Audio Cutting In And Out – Asterisk 13.1 Cert6 / Confbridge
Hello,
We use Asterisk extensively for conferencing – for the last 8 years or so this has been the 1.4/1.6/1.8 releases running chan_sip and meetme for up to around 350 concurrent users. Right around that number DAHDI hit’s a hard coded memory limit and kicks allocation errors in the log.
[Jun 22 10:04:13] WARNING[9095] app_meetme.c: Unable to open DAHDI pseudo channel: Cannot allocate memory
In order to support our growing user count we recently upgraded to 13.1-cert6 with pjsip and replaced meetme with confbridge. During all of our UAT and load testing everything seemed to be fine, there were no perceived audio quality issues or any logs that would indicate an issue. Unfortunately now that we’re in production I’m getting consistent complaints that the audio from participants is cutting in and out. It only seems to occur while under load with > 350 users but that is anecdotal at best. This is not a simple networking issue, we’ve pretty much ruled that out with various performance testing. That was not the case initially and we had incrementing UDP packet receive errors which we’ve eliminated with a bit of tuning.
There are numerous architectural differences between the two installations and so far I have not been successful in determining the root cause. I’m reaching out to the community and the developers for insight and feedback hoping there is prior experience with this issue and how to resolve it. As you can see below the most significant difference is probably the use of VMware on the new install. I’ve tuned the ESXi host and guest per VMware’s recommendations for latency and jitter (full cpu/mem reservations) with no improvement. With all of the reading I’ve done I suspect my issue may come down to a timing source and VMware not providing a reliable clock. It seems they allow a backlog of interrupts and if it hasn’t caught up in 60s they are simply dropped.
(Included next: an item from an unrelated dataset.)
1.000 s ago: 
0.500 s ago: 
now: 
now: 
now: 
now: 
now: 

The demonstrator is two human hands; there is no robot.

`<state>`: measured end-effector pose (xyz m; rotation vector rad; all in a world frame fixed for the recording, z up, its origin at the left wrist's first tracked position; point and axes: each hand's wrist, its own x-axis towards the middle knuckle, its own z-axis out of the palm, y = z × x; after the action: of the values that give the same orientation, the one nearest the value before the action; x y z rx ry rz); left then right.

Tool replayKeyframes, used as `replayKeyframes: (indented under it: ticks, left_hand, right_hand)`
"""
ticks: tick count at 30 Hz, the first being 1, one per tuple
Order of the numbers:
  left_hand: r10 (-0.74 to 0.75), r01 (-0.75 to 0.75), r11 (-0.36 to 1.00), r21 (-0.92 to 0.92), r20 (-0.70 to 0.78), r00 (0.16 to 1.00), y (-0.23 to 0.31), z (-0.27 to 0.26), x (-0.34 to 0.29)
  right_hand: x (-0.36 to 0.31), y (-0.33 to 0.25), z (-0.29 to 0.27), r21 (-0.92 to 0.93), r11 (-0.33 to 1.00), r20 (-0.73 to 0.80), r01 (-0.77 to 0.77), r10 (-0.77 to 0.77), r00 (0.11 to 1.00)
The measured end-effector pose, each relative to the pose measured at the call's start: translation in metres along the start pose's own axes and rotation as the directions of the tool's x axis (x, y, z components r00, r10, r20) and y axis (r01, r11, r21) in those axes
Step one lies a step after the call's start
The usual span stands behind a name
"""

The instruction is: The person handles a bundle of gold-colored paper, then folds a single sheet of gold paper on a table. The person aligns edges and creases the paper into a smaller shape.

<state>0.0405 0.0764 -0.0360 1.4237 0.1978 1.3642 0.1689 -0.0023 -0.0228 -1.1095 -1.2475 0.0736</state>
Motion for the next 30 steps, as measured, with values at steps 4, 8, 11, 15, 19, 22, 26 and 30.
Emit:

Before I rip apart the environment and rebuild on physical I’d like to try and confirm that hypothesis. In the past this was a simple matter of running dahdi_test which would report the accuracy. I’m not sure how to interpret the results of “timing test” in the Asterisk CLI. If I increase the number of ticks per second the results are erratic while under load. I’m using the timerfd module in Asterisk with a 1000HZ tick kernel and high res timers enabled. I’ve tried both hpet and tsc as system clock sources, both exhibit the same breaks in audio. It sounds like someone presses the mute button in the middle of a sentence.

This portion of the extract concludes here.